Il dare a ognuno di noi gli strumenti per rendere personale l’approccio (quindi umanizzare), senza ovviamente dimenticare la clinica, le prove basate sull’efficacia, le
scoperte scientifiche, ecc, non è come fare un bel balzo in avanti? Si tratta quindi di formarci  alla autonomia e alla responsabilità e al valore degli esiti altrimenti succederà che non  appena  fuori dall’università dovremmo autoriformarci in senso antiuniversitario. Spesso a noi giovani medici vengono frustrate le ambizioni, le intuizioni o la freschezza di
pensiero e il confronto tra l’aggiornamento scientifico e la realtà procedurale clinica e ciò
crea tensioni e demotivazione. Durante il mio percorso formativo ho notato brillanti menti autonome e responsabili diventare spianate e conformi per mancanza, a mio avviso, di capacità rafforzative del sistema di formazione in quanto antiquato e uniformizzante. Chi poteva apportare il nuovo attraverso un ragionamento logico e cognitivo si ritrovava a doversi adeguare agli standard operandi, e quel singolo bagliore di umanità, sensibilità e attenzione perdersi nell’alexitimia o nel tecnicismo pratico.
 
Spesso questa schizofrenia tra formazione  e realtà  ha creato troppe frustrazioni anche tra gli stessi pazienti i quali, non sentendosi più ascoltati e capiti, rispondono con maggiore aggressività e insoddisfazione.
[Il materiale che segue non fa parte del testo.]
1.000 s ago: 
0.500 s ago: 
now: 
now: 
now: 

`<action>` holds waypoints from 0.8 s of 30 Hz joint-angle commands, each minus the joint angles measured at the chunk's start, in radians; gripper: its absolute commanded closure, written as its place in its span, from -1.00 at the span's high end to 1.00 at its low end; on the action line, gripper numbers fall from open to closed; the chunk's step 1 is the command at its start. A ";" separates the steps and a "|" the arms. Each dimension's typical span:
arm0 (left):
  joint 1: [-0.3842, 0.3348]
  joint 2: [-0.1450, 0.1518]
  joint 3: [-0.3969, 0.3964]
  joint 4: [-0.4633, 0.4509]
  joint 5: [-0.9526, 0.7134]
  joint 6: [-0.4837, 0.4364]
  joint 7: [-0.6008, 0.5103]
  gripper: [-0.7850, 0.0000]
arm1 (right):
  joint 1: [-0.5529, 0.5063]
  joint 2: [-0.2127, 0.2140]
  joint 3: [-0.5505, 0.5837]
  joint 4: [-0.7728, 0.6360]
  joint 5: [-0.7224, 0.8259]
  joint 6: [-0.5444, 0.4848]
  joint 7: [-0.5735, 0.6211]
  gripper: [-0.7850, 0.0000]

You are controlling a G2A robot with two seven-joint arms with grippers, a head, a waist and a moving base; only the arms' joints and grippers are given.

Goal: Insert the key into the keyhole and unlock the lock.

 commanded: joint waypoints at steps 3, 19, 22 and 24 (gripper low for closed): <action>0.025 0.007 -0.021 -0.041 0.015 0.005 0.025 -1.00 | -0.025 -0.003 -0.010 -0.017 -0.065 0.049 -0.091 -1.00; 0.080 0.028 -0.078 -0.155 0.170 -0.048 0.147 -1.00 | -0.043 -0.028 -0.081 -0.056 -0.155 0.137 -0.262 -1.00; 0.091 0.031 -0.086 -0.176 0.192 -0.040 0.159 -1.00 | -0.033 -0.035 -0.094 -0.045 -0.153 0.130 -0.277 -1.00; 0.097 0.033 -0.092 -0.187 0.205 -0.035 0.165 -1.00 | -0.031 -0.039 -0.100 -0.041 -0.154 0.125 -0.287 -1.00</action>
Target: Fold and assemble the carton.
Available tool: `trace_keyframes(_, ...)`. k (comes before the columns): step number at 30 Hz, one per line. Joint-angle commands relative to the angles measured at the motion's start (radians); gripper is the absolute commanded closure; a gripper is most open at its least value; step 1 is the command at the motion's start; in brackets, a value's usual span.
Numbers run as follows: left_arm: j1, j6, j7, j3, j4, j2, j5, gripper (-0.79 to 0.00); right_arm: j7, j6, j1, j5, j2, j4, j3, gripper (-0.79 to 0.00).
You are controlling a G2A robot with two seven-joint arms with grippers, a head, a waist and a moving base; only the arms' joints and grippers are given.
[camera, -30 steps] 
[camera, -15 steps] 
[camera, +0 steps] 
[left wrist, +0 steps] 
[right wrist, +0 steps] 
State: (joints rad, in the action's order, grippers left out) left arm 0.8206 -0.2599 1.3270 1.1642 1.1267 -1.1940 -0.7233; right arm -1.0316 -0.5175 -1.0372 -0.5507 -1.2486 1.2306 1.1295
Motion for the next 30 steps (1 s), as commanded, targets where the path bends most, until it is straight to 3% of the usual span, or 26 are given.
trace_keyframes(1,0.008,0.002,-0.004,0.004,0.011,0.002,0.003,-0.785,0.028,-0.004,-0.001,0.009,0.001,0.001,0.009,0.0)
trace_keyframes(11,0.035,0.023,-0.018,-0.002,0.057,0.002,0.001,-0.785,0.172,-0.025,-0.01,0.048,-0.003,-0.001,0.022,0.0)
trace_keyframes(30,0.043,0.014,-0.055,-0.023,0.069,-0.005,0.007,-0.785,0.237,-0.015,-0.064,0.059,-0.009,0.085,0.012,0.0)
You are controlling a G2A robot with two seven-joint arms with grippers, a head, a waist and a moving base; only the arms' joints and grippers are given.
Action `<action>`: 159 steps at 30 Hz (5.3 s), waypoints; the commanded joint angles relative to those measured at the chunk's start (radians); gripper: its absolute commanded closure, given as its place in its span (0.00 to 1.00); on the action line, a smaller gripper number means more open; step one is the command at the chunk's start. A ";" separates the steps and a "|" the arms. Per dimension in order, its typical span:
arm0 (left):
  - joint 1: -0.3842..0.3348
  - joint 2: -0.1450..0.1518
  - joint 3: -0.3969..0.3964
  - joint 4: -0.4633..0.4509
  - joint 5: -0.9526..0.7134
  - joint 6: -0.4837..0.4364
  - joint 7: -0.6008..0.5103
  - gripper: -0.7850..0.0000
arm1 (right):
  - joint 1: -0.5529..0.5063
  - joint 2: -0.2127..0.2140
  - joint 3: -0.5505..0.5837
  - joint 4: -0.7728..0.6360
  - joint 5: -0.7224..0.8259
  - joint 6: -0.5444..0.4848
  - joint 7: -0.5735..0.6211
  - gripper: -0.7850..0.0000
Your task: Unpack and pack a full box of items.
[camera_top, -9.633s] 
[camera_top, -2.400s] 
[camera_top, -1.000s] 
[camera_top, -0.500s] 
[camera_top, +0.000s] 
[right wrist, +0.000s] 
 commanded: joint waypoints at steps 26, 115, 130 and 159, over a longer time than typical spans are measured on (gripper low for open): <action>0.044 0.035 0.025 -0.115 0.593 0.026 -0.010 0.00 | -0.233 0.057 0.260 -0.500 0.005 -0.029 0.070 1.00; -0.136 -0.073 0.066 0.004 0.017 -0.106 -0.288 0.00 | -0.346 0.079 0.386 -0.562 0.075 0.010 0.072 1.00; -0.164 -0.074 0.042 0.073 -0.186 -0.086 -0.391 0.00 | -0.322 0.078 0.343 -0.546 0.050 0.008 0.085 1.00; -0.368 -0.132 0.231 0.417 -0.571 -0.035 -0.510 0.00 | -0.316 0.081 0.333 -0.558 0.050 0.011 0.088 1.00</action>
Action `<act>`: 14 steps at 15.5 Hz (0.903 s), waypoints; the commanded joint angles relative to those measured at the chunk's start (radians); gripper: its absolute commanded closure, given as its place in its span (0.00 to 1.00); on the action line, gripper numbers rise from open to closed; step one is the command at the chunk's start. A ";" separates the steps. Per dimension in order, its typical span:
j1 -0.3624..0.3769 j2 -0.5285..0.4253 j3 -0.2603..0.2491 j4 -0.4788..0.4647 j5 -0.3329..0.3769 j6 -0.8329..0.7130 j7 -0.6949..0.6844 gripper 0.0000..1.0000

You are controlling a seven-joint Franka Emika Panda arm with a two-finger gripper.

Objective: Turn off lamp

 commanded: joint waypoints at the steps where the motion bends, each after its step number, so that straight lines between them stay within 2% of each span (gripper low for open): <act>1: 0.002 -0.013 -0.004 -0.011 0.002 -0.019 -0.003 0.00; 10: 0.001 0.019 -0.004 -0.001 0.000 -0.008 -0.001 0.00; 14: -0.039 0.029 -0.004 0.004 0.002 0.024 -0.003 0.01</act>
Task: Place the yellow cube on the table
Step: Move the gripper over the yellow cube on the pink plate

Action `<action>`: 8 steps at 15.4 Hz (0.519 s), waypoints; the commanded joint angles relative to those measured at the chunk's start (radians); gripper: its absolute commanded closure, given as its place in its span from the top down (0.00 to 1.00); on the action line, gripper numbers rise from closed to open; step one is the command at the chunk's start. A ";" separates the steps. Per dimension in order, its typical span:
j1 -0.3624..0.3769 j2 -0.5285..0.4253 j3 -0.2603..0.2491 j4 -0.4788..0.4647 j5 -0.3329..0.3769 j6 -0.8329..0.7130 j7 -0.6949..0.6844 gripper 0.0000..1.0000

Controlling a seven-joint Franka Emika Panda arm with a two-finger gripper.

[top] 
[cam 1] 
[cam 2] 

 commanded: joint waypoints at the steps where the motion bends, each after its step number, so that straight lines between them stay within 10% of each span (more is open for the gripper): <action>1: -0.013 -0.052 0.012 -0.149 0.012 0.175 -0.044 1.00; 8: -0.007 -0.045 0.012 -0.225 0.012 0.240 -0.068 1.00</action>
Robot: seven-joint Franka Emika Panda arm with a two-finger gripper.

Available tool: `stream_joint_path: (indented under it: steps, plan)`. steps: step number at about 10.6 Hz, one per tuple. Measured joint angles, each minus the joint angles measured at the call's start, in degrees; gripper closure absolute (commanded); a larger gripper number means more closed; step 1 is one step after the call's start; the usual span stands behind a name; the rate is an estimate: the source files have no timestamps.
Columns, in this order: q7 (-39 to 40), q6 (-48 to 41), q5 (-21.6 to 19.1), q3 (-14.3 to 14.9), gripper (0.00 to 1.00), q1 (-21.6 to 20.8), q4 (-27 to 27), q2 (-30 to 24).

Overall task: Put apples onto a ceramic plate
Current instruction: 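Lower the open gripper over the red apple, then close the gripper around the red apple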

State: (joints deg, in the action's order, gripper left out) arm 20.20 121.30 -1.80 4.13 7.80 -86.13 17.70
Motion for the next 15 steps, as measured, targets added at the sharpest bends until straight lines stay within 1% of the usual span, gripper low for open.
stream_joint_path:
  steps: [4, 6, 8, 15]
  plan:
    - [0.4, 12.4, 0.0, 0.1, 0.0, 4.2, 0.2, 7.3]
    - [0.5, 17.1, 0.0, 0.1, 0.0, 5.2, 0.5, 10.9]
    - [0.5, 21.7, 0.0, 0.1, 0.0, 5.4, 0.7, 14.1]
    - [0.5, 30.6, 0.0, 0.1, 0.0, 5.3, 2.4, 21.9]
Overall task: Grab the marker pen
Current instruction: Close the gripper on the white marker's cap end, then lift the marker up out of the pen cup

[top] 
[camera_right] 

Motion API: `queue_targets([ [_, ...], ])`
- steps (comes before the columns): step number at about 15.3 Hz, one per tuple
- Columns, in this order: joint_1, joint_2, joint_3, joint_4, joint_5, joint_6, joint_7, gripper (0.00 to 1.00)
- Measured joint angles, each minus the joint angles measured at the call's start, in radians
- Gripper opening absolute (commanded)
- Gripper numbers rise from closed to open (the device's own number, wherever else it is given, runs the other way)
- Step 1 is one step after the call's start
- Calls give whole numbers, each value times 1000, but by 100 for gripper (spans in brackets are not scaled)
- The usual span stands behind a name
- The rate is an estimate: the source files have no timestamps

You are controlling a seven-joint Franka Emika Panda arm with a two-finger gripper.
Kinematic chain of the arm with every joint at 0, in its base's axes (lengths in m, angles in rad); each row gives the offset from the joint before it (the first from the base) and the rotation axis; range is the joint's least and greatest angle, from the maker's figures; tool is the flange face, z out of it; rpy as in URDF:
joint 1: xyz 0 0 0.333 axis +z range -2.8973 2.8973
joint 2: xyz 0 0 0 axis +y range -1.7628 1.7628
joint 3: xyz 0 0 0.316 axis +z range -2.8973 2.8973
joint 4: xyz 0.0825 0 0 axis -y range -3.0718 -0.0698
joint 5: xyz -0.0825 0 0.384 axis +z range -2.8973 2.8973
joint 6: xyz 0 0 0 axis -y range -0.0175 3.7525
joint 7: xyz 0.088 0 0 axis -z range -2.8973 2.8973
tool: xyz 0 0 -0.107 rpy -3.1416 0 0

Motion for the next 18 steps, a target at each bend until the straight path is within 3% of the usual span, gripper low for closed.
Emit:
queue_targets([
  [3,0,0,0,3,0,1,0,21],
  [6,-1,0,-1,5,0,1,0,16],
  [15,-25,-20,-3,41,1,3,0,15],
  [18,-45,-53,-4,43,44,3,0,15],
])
Il circolo vizioso che purtroppo si è venuto a creare è il maggiore allontanamento delle parti e una crisi di identità della professione sanitaria al punto da rifugiarsi nella medicina difensiva. Gli eccessi di procedure, di terapie e di esami strumentali, quello che qualcuno oggi chiama “sovradiagnosi” hanno creato una spesa elevata e una crescente sfiducia nella medicina stessa, implicando quindi una crescente svalutazione professionale del medico.
 
Rimanendo fiduciosa nel futuro, non posso che ringraziare il prof Cavicchi  per aver indicato con rigore e coraggio    una svolta possibile ma ricordando a tutti  che la tutela nelle sue diverse forme nasce nelle università  che per prime tradiscono profonde inadeguatezze  nei confronti del nuovo che avanza e ci sopravanza.